WHAT YOU SHOULD DO – Take each line below that has "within" and copy it.

───

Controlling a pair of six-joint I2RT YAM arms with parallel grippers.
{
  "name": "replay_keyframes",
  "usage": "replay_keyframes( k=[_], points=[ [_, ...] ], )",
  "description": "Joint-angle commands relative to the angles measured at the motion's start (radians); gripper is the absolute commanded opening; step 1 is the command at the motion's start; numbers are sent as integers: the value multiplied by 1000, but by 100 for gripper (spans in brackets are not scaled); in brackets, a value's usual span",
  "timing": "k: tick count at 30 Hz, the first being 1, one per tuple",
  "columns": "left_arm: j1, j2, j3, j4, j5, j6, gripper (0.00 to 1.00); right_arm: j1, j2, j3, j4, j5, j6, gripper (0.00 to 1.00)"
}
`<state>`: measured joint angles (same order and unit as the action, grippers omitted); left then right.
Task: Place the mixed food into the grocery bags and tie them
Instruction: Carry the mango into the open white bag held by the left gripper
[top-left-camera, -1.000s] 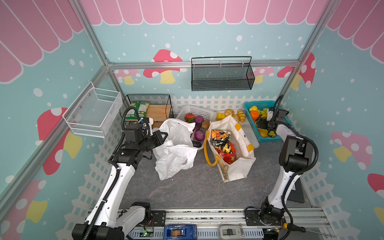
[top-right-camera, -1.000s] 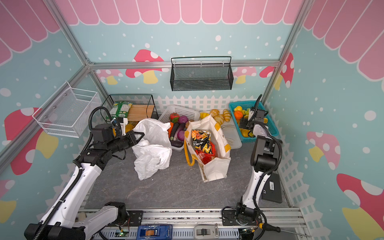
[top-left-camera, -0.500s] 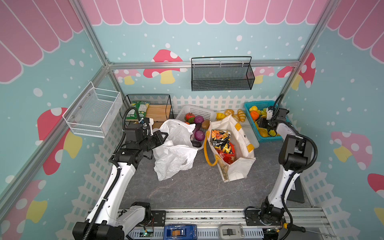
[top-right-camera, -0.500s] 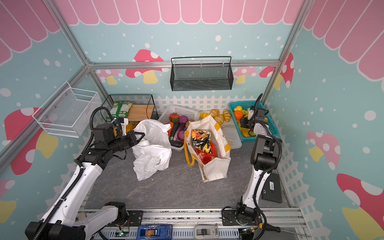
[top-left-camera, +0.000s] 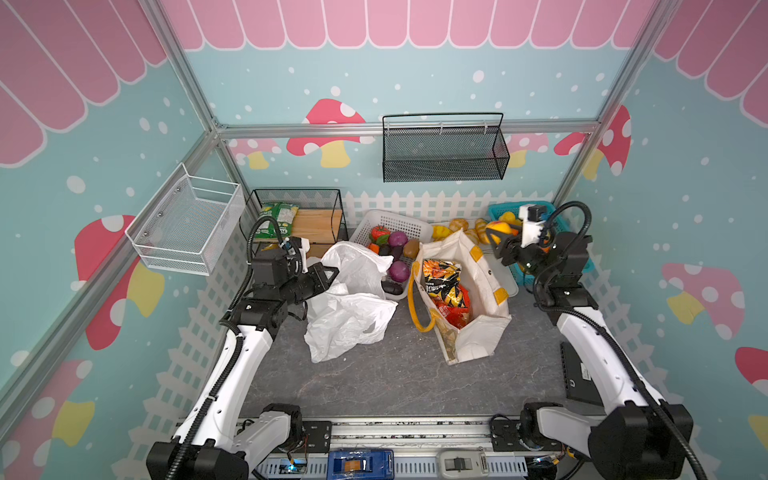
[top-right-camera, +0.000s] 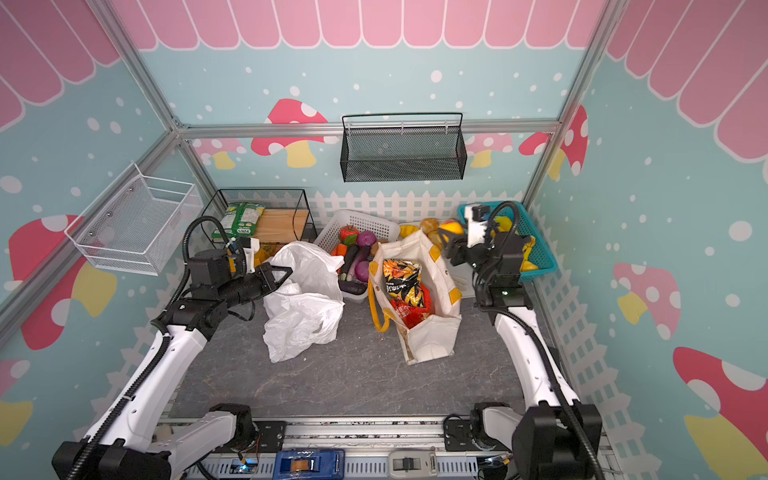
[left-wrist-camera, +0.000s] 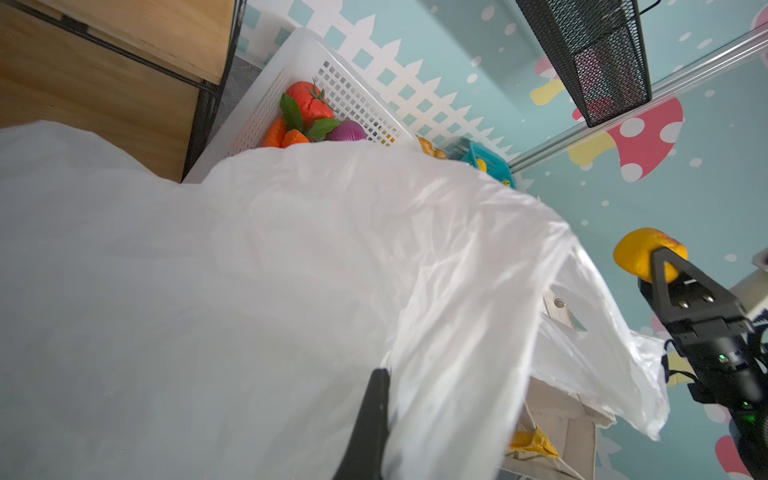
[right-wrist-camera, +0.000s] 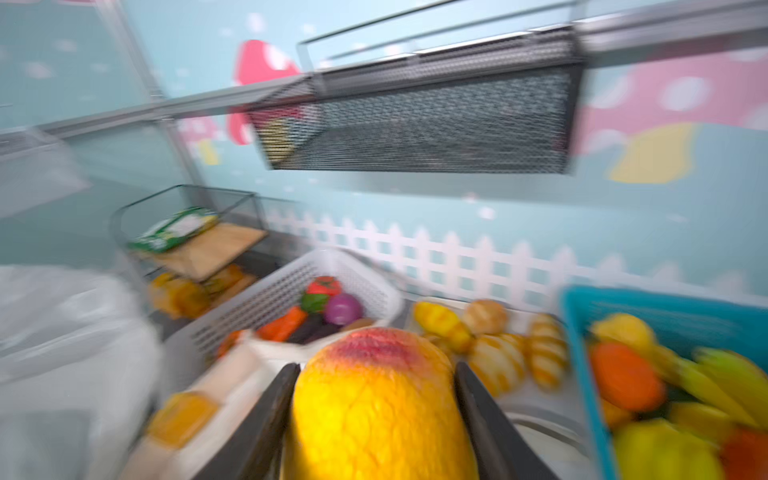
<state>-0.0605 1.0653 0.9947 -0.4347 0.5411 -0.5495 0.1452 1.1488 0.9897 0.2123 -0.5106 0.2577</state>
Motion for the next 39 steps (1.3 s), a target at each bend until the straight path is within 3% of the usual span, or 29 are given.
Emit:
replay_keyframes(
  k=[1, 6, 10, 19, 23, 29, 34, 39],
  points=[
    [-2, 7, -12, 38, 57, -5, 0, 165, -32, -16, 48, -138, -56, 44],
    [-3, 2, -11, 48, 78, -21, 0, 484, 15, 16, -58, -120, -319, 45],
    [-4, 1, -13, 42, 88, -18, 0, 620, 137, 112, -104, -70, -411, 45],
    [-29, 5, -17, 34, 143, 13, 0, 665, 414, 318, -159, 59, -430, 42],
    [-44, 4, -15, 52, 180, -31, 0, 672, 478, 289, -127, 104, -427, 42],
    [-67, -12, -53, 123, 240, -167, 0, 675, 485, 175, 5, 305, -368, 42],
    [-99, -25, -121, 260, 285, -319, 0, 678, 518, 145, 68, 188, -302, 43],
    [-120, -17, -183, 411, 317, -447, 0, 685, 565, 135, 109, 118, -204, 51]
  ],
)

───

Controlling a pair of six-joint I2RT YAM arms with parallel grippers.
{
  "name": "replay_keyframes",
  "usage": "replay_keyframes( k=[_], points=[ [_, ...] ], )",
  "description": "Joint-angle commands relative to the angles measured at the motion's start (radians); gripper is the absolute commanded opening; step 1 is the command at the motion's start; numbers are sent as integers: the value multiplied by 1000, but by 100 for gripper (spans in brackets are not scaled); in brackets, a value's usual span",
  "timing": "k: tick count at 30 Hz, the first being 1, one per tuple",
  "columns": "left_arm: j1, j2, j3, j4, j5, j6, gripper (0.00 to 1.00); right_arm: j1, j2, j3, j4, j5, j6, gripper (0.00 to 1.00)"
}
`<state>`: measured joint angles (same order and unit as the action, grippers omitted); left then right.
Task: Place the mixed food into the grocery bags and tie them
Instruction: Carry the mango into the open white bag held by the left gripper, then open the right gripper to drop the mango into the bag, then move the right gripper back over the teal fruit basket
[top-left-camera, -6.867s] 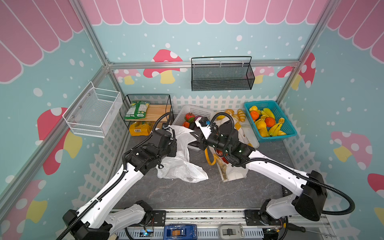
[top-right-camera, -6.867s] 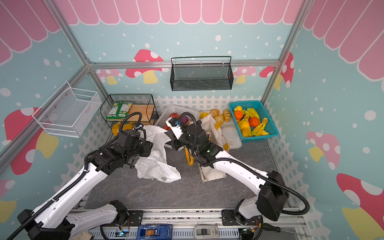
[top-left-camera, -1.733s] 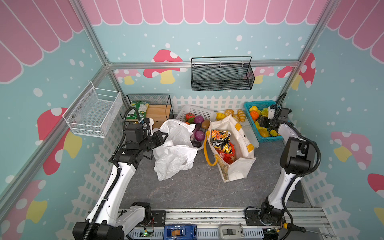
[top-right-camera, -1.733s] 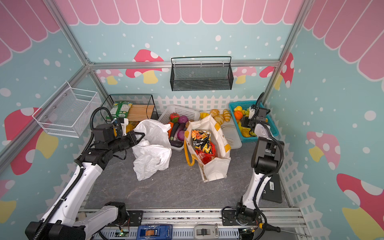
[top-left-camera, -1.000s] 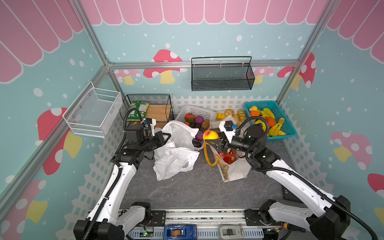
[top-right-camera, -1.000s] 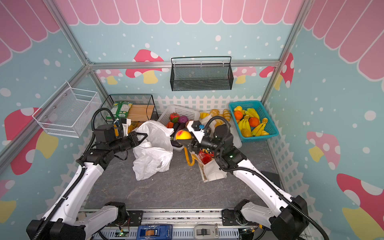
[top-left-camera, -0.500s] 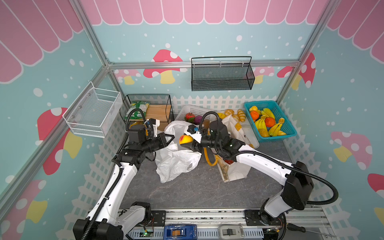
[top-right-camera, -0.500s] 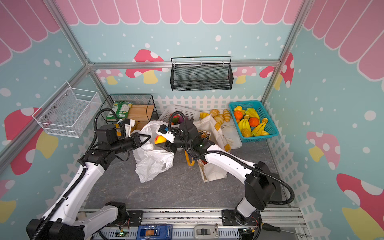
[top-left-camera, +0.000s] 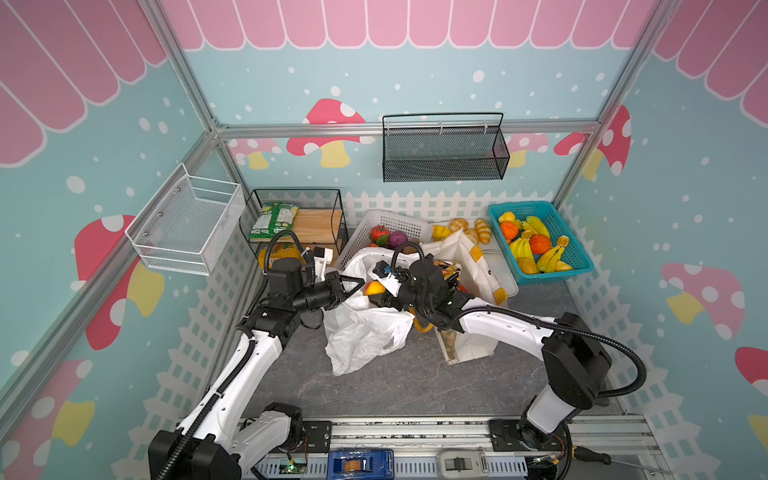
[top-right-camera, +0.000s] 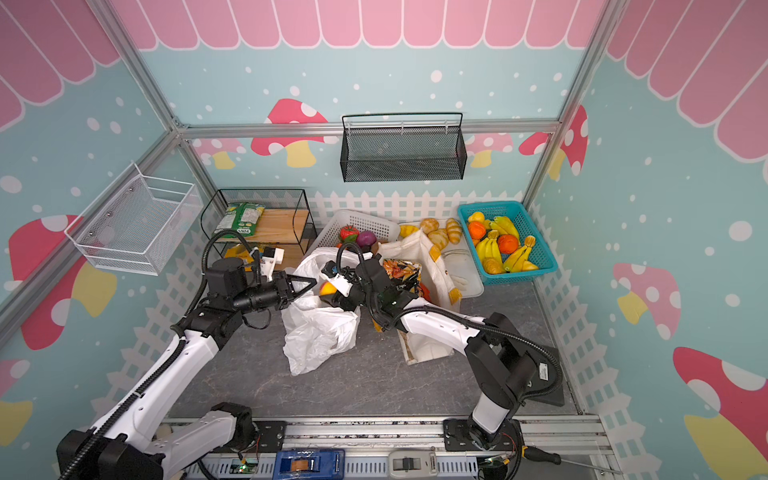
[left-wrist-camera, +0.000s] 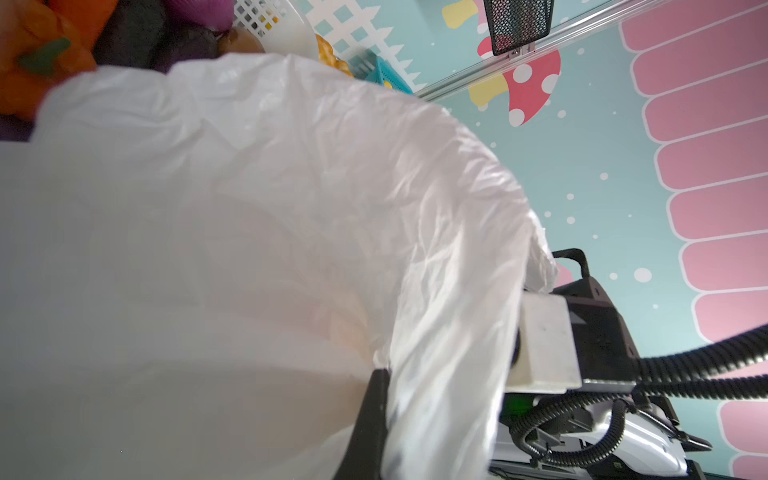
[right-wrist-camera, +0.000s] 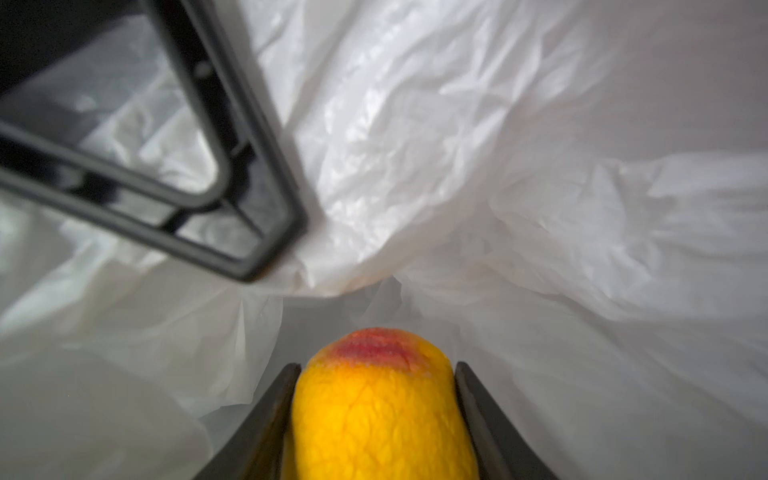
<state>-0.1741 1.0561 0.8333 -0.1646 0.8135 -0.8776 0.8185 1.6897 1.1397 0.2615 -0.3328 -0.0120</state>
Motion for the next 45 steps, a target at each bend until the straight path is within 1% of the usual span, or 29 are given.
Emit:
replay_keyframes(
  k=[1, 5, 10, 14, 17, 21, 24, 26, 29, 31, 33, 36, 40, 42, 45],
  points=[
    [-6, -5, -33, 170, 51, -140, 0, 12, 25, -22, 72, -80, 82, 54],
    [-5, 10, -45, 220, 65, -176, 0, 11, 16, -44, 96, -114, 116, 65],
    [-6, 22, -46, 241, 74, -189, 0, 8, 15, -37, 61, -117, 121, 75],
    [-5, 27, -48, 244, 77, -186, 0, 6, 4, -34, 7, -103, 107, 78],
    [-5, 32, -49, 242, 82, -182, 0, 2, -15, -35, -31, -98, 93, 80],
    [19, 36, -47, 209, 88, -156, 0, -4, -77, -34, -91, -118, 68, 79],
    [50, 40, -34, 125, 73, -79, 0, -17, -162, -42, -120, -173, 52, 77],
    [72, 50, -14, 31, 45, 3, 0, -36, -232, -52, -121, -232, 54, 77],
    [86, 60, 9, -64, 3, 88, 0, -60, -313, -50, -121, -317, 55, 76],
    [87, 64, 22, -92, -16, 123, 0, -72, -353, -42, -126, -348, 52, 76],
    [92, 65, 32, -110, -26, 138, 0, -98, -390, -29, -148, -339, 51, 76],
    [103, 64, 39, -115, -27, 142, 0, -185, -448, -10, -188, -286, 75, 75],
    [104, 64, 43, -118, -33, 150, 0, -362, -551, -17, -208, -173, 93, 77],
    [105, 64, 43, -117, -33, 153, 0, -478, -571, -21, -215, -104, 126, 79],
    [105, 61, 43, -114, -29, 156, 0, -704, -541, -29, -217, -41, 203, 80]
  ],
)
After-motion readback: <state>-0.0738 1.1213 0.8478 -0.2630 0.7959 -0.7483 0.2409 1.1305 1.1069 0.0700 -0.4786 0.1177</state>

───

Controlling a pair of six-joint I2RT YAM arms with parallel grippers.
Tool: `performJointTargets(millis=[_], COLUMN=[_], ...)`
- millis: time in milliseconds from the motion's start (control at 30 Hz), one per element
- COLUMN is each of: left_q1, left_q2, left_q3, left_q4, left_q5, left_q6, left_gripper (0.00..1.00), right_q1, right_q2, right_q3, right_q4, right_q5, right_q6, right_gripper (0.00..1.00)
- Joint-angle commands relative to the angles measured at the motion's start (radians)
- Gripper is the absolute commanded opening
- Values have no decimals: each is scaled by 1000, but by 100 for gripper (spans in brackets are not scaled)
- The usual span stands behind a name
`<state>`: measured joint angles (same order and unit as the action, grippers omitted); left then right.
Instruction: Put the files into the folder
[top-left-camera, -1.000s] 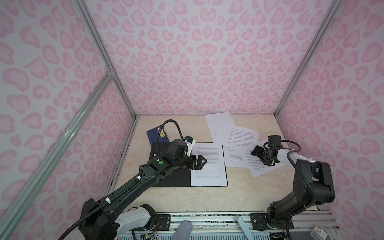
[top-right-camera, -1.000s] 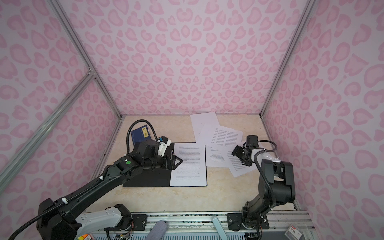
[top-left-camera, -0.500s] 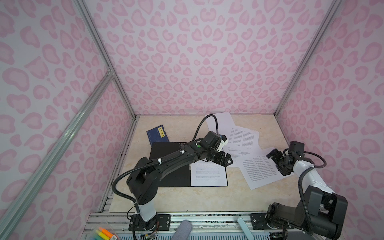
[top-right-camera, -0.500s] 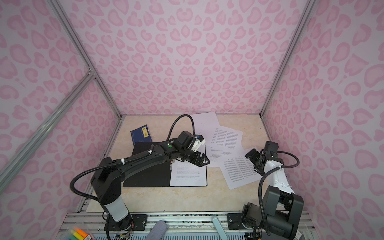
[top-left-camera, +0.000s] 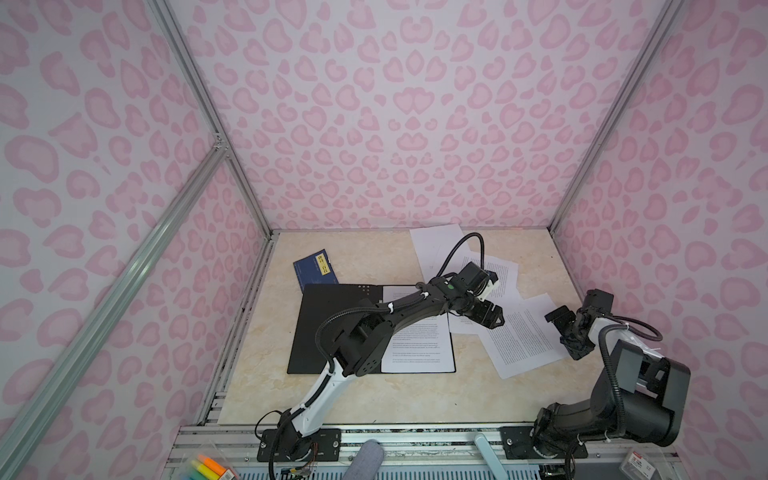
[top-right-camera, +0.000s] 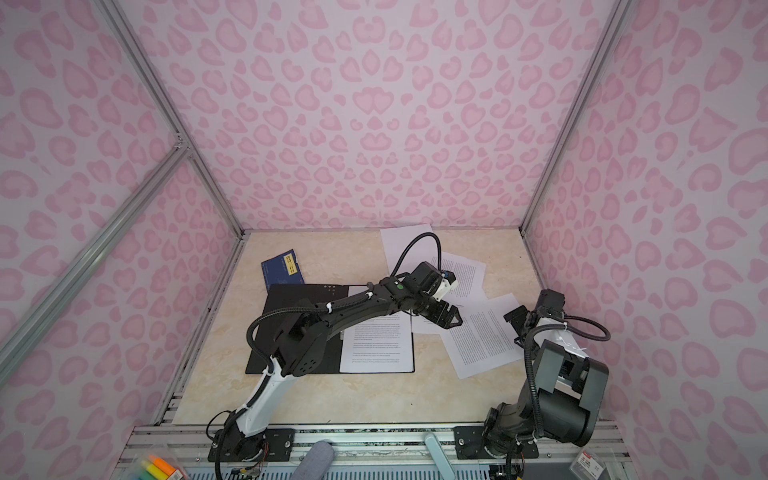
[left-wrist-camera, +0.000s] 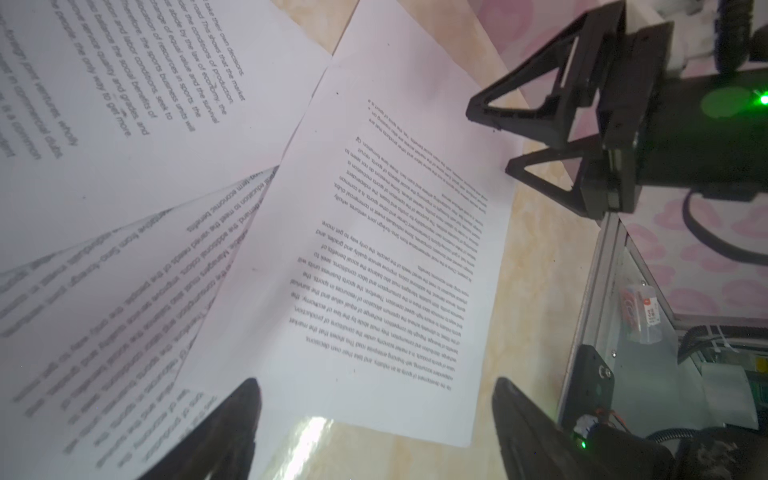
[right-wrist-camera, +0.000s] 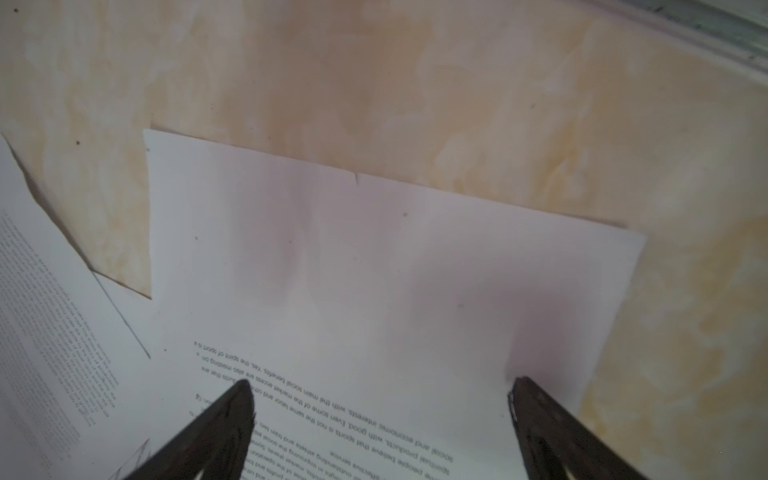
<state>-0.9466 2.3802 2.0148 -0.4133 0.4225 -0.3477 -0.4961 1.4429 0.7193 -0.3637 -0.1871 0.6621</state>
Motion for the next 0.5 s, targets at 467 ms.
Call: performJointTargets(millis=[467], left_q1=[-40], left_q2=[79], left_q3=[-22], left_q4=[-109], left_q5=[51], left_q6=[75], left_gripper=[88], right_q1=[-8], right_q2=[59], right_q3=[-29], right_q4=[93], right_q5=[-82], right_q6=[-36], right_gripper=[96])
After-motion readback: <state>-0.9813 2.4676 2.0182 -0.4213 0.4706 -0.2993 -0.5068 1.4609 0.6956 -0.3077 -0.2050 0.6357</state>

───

TASK RESULT –
Motion for the next 39 steps (1.3 s), a target at each bend until the straight path is within 3% of the usual span, or 29 are given.
Motion for the next 45 steps, a target at each bend until the straight path is within 1% of the usual span, or 29 are given.

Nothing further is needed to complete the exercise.